Re: IO less throttling and cgroup aware writeback (Was: Re: [Lsf] Preliminary Agenda and Activities for LSF)

Dave Chinner <david@xxxxxxxxxxxxx> · Fri, 1 Apr 2011 11:55:22 +1100

On Thu, Mar 31, 2011 at 07:43:27PM -0400, Chris Mason wrote:
> Excerpts from Dave Chinner's message of 2011-03-31 18:14:25 -0400:
> > On Thu, Mar 31, 2011 at 10:34:03AM -0400, Chris Mason wrote:
> > > Excerpts from Vivek Goyal's message of 2011-03-31 10:16:37 -0400:
> > > > On Thu, Mar 31, 2011 at 09:20:02AM +1100, Dave Chinner wrote:
> > > > > There are plans to move the bdi-flusher threads to work queues, and
> > > > > once that is done all your concerns about blocking and parallelism
> > > > > are pretty much gone because it's trivial to have multiple writeback
> > > > > works in progress at once on the same bdi with that infrastructure.
> > > > 
> > > > Will this essentially not nullify the advantage of IO less throttling?
> > > > I thought that we did not want have multiple threads doing writeback
> > > > at the same time to avoid number of seeks and achieve better throughput.
> > > 
> > > Work queues alone are probably not appropriate, at least for spinning
> > > storage.  It will introduce seeks into what would have been
> > > sequential writes.  I had to make the btrfs worker thread pools after
> > > having a lot of trouble cramming writeback into work queues.
> > 
> > That was before the cmwq infrastructure, right? cmwq changes the
> > behaviour of workqueues in such a way that they can simply be
> > thought of as having a thread pool of a specific size....
> > 
> > As a strict translation of the existing one flusher thread per bdi,
> > then only allowing one work at a time to be issued (i.e. workqueue
> > concurency of 1) would give the same behaviour without having all
> > the thread management issues. i.e. regardless of the writeback
> > parallelism mechanism we have the same issue of managing writeback
> > to minimise seeking. cmwq just makes the implementation far simpler,
> > IMO.
> > 
> > As to whether that causes seeks or not, that depends on how we are
> > driving the concurrent works/threads.

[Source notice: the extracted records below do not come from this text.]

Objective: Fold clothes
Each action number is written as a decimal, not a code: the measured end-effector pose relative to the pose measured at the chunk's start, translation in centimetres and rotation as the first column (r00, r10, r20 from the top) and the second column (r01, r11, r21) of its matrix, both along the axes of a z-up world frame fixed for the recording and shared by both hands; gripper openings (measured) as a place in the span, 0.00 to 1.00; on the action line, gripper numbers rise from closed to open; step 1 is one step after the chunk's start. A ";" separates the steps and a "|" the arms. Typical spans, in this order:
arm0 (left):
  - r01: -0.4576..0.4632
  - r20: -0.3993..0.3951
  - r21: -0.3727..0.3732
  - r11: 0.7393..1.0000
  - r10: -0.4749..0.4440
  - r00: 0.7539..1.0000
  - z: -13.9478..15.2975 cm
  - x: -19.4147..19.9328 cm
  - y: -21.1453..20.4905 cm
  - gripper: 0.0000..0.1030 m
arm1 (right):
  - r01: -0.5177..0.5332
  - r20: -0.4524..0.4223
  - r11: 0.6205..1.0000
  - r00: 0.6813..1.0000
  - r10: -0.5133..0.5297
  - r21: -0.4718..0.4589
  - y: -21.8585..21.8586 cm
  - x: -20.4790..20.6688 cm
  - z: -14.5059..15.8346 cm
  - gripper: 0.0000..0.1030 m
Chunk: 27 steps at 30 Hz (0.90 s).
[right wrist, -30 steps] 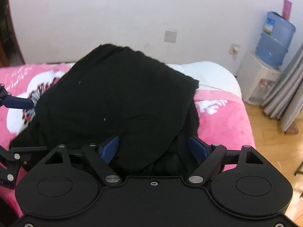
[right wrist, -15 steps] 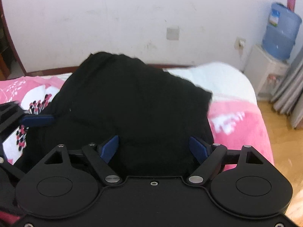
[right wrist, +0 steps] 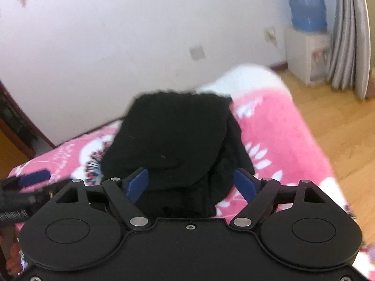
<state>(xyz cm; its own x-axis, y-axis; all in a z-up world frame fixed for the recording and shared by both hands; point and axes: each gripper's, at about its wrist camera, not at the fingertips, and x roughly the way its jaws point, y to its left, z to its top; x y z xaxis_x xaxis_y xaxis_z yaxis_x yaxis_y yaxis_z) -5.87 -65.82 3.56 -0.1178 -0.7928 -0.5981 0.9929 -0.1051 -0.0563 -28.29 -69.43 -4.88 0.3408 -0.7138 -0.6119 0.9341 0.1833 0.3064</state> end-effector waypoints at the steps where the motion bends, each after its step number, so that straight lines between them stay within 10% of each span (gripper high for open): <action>1: 0.002 0.006 -0.029 1.000 -0.001 1.000 1.3 -0.8 1.0 0.94 | -0.005 -0.006 0.999 1.000 0.005 -0.034 1.1 -0.3 1.3 0.84; 11: 0.026 0.072 -0.109 0.994 -0.019 0.997 5.5 -5.8 9.1 1.00 | 0.054 -0.037 0.966 0.997 -0.065 -0.252 10.7 -4.3 8.8 1.00; 27: -0.076 0.165 -0.129 0.989 0.097 0.982 2.2 -6.7 11.8 1.00 | 0.020 -0.161 0.979 0.985 -0.054 -0.205 13.6 -2.6 6.6 1.00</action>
<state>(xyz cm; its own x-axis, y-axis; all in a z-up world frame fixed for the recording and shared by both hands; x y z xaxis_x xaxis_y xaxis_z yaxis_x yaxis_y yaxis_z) -12.54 -54.03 5.81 0.0497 -0.8634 -0.5021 0.9924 -0.0141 0.1224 -30.87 -55.79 1.75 0.2182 -0.8383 -0.4996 0.9759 0.1896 0.1081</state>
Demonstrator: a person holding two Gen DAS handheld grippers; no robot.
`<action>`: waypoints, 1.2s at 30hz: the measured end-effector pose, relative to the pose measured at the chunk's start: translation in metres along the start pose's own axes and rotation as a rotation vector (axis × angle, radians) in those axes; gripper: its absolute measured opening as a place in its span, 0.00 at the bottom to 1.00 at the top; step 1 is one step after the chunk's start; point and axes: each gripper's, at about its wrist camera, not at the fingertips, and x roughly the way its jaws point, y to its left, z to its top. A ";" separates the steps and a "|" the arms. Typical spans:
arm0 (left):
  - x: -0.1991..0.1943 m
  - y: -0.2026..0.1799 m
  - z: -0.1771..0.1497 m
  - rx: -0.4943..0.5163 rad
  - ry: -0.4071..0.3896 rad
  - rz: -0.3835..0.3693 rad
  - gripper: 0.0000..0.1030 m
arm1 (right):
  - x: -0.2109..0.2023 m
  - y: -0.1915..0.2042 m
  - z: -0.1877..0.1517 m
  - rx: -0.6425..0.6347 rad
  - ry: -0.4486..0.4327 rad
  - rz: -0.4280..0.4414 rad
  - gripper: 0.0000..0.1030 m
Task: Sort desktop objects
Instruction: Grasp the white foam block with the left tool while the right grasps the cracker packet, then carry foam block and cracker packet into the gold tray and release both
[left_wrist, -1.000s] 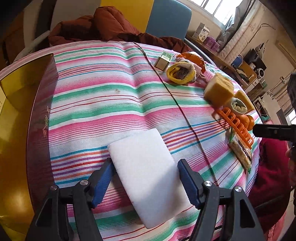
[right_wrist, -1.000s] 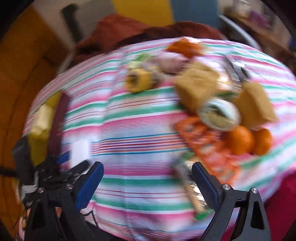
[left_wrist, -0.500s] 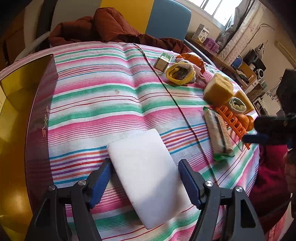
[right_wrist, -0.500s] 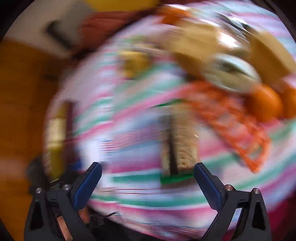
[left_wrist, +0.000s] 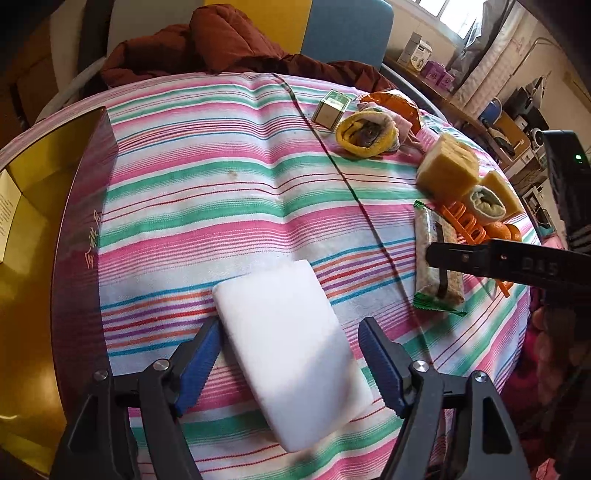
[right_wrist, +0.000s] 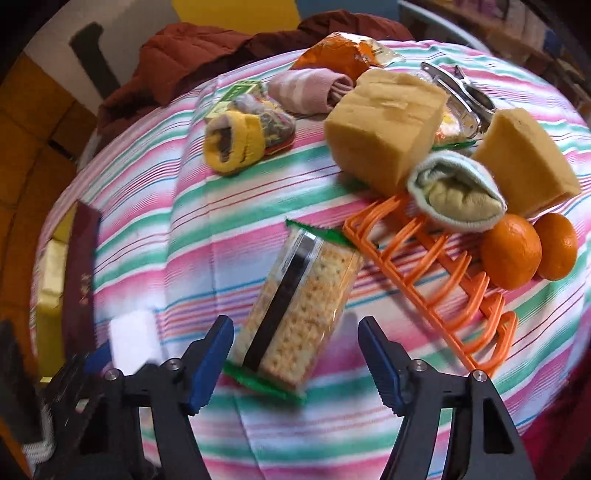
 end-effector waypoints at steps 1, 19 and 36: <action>0.000 0.000 -0.001 0.000 0.003 0.005 0.74 | 0.006 0.005 0.003 -0.009 0.000 -0.002 0.69; 0.000 -0.008 -0.014 0.009 0.004 0.080 0.75 | 0.003 0.013 -0.036 -0.142 -0.098 0.005 0.51; -0.026 0.015 -0.026 -0.068 -0.084 -0.051 0.59 | -0.014 0.045 -0.070 -0.194 -0.106 0.120 0.48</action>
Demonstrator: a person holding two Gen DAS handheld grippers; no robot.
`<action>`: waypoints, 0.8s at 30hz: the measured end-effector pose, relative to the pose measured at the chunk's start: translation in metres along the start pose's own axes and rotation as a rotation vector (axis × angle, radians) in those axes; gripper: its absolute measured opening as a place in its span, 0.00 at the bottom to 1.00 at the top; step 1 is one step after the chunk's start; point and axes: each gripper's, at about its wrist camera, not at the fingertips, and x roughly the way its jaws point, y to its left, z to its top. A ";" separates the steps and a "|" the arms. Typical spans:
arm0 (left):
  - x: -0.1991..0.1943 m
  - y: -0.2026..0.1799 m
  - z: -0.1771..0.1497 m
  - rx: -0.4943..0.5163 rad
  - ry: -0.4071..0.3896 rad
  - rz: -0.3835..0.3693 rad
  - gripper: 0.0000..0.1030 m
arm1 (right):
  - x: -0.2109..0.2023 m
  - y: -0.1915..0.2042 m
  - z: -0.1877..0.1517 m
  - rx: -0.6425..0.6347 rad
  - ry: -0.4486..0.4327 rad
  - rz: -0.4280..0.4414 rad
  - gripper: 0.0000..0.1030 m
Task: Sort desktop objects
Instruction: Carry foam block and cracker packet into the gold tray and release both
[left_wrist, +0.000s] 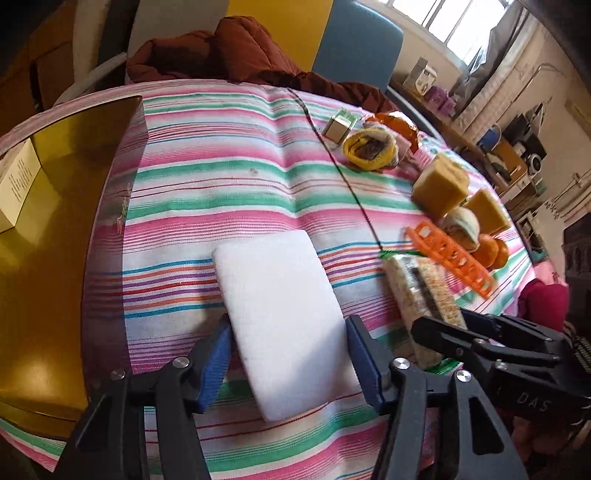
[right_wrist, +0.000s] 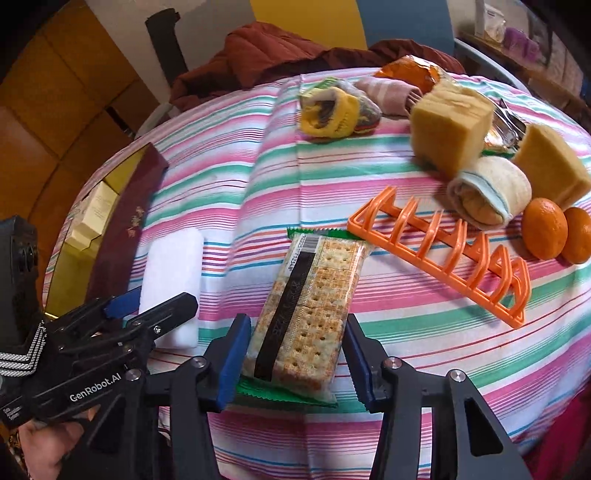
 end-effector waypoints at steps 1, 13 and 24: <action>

If we drive a concurrent work
> > per dirty cgroup that needs writing back, then we achieve the
> > concurrency needed to make the IO scheduler appropriately throttle
> > the IO. For the case of no cgroups, then we still only have a single
> > writeback work in progress at a time and behaviour is no different
> > to the current setup. Hence I don't see any particular problem with
> > using workqueues to acheive the necessary writeback parallelism that
> > cgroup aware throttling requires....
> 
> Yes, as long as we aren't trying to shotgun style spread the
> inodes across a bunch of threads, it should work well enough.  The trick
> will just be making sure we don't end up with a lot of inode
> interleaving in the delalloc allocations.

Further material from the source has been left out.